Bioinformatics. 2008 Aug 15;24(16):i119-25. doi: 10.1093/bioinformatics/btn291.
Computational gene prioritization methods are useful to help identify susceptibility genes potentially being involved in genetic disease. Recently, text mining techniques have been applied to extract prior knowledge from text-based genomic information sources and this knowledge can be used to improve the prioritization process. However, the effect of various vocabularies, representations and ranking algorithms on text mining for gene prioritization is still an issue that requires systematic and comparative studies. Therefore, a benchmark study about the vocabularies, representations and ranking algorithms in gene prioritization by text mining is discussed in this article.

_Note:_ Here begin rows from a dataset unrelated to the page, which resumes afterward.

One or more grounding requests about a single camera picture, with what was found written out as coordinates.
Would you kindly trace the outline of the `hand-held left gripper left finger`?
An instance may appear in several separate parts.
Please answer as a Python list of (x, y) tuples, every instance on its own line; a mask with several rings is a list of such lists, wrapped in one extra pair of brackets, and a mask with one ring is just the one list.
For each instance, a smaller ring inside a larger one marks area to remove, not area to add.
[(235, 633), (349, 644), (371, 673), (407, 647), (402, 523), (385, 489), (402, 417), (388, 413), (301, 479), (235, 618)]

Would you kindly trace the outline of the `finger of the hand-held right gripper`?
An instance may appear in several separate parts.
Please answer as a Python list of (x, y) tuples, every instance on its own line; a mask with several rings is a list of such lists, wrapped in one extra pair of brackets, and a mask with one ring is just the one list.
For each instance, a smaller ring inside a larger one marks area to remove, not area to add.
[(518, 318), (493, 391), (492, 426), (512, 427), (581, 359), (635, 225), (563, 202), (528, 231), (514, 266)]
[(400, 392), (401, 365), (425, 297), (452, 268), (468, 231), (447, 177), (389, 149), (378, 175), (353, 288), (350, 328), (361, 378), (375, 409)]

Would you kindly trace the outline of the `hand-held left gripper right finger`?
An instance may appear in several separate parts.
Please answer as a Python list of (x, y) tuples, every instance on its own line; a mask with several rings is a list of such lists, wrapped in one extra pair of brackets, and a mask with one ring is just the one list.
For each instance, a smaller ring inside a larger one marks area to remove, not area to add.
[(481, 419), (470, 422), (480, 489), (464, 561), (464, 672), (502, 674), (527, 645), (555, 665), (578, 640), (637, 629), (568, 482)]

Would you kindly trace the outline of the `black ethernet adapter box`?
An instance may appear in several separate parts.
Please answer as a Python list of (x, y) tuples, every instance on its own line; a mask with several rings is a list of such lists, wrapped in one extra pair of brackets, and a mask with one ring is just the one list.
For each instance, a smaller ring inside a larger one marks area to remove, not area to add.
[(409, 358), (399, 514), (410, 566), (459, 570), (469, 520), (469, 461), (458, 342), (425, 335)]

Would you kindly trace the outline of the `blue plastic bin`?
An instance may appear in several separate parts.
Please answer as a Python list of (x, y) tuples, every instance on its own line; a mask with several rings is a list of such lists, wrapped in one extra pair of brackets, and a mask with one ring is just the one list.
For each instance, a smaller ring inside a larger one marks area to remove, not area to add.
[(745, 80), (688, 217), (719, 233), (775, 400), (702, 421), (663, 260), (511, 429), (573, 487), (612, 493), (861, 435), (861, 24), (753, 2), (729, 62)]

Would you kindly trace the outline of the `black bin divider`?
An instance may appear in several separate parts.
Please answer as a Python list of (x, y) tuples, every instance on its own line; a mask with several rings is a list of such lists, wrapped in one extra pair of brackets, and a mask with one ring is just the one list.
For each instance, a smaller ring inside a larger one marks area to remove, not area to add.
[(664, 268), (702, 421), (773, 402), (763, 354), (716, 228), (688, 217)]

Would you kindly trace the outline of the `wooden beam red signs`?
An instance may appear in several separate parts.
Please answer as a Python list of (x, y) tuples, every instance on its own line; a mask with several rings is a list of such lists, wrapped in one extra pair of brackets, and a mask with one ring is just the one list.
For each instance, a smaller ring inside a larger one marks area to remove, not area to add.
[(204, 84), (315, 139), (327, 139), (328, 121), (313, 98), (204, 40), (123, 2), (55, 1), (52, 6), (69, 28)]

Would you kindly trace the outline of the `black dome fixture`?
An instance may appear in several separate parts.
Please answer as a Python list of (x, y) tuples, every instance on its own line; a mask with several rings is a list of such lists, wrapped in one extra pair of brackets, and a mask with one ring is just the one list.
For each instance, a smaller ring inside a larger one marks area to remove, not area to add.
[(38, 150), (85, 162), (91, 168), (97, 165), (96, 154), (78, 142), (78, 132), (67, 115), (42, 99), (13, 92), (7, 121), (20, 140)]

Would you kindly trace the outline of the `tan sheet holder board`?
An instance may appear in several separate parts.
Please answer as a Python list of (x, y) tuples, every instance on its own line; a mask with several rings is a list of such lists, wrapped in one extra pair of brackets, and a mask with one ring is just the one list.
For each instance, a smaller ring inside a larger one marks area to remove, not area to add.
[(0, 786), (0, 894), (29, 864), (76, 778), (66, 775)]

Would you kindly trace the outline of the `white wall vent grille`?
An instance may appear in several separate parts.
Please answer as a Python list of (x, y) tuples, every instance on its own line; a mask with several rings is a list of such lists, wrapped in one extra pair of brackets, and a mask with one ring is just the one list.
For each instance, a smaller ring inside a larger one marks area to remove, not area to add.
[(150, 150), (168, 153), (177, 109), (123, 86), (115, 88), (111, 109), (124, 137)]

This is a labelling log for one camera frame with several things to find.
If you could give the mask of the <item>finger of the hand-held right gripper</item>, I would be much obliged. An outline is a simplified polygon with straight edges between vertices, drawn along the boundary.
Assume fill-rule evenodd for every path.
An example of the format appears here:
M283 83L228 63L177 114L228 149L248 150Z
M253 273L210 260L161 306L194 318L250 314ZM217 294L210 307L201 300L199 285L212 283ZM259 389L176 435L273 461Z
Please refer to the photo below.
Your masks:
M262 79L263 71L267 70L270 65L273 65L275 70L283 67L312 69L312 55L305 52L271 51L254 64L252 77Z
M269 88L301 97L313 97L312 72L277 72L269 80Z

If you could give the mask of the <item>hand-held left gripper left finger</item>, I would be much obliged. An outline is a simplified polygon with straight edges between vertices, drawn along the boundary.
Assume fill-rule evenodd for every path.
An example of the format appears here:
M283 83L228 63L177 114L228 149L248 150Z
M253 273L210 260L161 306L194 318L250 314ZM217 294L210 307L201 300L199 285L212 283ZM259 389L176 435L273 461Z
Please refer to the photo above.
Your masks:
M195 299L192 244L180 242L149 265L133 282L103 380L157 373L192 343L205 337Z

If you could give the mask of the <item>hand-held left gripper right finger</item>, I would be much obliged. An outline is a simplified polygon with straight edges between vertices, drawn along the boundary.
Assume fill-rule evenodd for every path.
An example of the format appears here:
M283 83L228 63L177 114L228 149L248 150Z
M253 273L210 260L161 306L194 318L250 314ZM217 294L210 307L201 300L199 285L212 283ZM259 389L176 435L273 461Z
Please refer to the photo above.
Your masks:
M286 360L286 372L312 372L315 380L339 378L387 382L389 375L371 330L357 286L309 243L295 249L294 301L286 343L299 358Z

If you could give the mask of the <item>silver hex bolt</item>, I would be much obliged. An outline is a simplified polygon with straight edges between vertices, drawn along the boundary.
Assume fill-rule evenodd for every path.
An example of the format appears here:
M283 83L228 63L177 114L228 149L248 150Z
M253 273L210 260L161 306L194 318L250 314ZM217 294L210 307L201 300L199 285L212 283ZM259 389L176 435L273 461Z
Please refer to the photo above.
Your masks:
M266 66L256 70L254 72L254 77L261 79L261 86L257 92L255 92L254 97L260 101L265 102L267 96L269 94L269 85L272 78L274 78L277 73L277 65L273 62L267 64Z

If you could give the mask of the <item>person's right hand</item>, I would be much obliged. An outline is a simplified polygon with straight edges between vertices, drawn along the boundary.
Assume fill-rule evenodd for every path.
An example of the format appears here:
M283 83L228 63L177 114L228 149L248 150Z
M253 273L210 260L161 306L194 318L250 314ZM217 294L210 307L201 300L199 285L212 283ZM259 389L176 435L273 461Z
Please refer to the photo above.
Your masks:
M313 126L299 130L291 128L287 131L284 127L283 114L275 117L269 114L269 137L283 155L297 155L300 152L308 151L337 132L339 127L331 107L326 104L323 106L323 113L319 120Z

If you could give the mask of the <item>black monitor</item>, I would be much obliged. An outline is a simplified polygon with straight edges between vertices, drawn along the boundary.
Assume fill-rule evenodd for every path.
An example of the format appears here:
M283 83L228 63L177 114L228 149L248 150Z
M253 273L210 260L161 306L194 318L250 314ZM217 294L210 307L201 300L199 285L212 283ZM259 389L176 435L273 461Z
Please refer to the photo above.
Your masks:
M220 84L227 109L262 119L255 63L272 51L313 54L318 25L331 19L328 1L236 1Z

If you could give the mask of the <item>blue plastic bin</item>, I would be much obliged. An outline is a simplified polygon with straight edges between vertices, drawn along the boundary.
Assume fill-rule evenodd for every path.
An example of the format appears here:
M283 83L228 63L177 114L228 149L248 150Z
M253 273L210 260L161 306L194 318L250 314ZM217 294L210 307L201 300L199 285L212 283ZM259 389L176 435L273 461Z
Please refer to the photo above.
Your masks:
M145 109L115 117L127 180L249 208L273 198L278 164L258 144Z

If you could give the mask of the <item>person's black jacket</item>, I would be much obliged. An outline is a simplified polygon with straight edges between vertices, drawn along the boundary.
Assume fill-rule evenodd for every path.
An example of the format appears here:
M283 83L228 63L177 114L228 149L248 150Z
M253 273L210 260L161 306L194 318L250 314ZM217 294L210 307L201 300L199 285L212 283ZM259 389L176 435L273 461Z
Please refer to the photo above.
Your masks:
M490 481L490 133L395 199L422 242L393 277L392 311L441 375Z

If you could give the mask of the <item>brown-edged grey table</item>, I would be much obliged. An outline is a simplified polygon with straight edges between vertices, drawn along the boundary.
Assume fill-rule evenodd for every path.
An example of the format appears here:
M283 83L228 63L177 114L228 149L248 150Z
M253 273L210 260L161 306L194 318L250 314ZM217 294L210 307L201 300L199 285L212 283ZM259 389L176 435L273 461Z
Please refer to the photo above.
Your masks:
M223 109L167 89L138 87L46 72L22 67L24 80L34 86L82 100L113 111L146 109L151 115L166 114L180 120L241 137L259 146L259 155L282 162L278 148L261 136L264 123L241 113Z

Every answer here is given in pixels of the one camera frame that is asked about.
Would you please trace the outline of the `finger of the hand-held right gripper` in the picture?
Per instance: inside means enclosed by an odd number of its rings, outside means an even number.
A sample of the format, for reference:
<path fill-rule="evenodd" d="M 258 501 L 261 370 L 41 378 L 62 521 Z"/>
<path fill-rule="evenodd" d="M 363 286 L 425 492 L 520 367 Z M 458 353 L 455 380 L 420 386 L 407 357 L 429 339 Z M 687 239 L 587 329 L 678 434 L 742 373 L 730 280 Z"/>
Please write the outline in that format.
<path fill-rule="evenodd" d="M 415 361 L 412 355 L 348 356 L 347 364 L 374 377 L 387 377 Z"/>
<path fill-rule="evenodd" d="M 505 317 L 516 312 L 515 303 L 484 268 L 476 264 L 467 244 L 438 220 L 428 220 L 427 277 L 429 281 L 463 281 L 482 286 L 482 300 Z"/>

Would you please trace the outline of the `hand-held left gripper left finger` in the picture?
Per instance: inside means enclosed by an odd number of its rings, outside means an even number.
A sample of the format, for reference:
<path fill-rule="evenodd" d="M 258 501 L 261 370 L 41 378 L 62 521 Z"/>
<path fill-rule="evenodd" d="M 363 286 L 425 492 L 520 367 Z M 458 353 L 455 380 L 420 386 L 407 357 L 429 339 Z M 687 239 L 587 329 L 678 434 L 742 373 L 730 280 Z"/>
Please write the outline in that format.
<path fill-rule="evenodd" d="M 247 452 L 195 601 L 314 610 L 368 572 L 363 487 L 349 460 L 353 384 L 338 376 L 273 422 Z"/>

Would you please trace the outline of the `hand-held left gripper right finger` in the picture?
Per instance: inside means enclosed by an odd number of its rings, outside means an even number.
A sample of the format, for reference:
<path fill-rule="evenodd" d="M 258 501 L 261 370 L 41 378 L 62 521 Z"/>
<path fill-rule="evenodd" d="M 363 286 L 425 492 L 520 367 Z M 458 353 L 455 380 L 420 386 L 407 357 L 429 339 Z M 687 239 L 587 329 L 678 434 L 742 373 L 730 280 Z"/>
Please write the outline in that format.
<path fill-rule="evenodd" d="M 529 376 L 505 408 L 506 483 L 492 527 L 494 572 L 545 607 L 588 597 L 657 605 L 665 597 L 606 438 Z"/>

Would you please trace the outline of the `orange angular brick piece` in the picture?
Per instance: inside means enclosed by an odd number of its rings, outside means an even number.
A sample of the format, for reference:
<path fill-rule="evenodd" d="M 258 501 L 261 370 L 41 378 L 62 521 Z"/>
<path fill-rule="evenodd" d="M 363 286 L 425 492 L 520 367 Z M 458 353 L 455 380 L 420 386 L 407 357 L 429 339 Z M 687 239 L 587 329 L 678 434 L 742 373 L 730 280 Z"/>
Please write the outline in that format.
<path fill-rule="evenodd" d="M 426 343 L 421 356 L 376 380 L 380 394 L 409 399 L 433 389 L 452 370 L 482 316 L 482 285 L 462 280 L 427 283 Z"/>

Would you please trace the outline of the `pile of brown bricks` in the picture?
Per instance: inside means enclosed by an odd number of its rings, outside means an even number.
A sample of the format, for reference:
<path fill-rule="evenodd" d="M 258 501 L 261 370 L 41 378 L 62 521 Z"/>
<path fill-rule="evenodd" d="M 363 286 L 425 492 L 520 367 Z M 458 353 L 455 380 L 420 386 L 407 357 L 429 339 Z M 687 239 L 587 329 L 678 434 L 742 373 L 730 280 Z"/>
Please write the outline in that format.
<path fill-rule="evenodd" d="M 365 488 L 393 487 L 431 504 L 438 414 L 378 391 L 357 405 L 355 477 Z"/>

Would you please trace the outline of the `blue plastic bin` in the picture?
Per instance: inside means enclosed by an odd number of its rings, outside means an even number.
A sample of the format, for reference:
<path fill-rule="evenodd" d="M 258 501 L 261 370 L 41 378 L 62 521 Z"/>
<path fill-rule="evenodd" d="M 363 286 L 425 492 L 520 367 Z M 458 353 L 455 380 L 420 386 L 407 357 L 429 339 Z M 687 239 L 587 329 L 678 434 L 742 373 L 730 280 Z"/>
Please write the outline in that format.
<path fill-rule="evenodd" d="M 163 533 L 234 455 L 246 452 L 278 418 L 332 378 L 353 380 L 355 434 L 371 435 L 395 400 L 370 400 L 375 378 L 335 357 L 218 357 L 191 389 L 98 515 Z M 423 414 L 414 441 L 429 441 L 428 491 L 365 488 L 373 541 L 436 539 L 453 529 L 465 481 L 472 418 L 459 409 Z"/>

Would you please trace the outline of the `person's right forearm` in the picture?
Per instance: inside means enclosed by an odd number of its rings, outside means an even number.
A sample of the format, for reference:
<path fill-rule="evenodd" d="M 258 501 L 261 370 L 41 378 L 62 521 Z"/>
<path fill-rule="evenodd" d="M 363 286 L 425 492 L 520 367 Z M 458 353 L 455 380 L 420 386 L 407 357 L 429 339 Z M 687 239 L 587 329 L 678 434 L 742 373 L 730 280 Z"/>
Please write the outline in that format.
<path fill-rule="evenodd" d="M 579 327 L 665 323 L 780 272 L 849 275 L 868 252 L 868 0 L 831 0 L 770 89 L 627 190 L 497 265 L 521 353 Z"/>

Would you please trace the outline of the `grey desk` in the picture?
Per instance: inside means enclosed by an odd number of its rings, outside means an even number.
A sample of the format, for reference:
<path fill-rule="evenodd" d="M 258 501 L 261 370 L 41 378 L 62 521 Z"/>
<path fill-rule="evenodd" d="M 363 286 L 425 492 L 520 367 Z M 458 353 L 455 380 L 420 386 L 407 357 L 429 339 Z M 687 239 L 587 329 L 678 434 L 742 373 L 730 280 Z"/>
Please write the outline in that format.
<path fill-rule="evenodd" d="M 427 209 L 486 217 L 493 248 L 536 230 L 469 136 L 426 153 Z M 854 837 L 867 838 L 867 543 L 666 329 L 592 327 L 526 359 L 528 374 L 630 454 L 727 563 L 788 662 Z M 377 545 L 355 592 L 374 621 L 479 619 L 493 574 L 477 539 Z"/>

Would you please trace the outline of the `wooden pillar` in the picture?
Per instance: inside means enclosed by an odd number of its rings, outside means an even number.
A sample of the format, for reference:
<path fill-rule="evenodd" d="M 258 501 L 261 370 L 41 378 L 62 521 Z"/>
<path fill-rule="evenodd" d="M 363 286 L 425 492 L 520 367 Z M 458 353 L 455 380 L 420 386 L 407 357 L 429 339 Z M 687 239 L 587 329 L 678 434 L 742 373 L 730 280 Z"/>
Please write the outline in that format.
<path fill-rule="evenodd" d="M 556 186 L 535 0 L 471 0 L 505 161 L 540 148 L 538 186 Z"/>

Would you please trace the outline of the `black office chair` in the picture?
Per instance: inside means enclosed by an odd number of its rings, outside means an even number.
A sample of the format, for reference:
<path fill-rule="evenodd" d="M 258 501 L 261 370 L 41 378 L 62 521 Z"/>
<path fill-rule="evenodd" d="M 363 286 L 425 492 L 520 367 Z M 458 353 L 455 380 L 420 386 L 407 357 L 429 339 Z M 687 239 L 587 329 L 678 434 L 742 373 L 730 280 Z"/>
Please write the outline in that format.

We investigated 5 different domain vocabularies, 2 text representation schemes and 27 linear ranking algorithms for disease gene prioritization by text mining. We indexed 288 177 MEDLINE titles and abstracts with the TXTGate text pro.ling system and adapted the benchmark dataset of the Endeavour gene prioritization system that consists of 618 disease-causing genes. Textual gene pro.les were created and their performance for prioritization were evaluated and discussed in a comparative manner. The results show that inverse document frequency-based representation of gene term vectors performs better than the term-frequency inverse document-frequency representation. The eVOC and MESH domain vocabularies perform better than Gene Ontology, Online Mendelian Inheritance in Man's and London Dysmorphology Database. The ranking algorithms based on 1-SVM, Standard Correlation and Ward linkage method provide the best performance.
The MATLAB code of the algorithm and benchmark datasets are available by request.
Supplementary data are available at Bioinformatics online.
计算基因优先级排序方法有助于识别可能与遗传疾病相关的易感基因。最近,文本挖掘技术已被应用于从基于文本的基因组信息源中提取先验知识,并且这些知识可用于改进优先级排序过程。然而,各种词汇表、表示法和排序算法对用于基因优先级排序的文本挖掘的影响仍是一个需要进行系统和比较研究的问题。因此,本文讨论了一项关于文本挖掘在基因优先级排序中词汇表、表示法和排序算法的基准研究。
我们研究了5种不同的领域词汇表、2种文本表示方案和27种线性排序算法,用于通过文本挖掘进行疾病基因优先级排序。我们使用TXTGate文本剖析系统对288177篇MEDLINE标题和摘要进行了索引,并采用了由618个致病基因组成的Endeavour基因优先级排序系统的基准数据集。创建了文本基因概况,并以比较的方式评估和讨论了它们的优先级排序性能。结果表明,基于逆文档频率的基因术语向量表示比词频逆文档频率表示表现更好。eVOC和MESH领域词汇表比基因本体论、《人类孟德尔遗传在线》和伦敦畸形数据库表现更好。基于1-SVM、标准相关性和沃德连锁法的排序算法提供了最佳性能。
可根据请求提供算法的MATLAB代码和基准数据集。
补充数据可在《生物信息学》在线获取。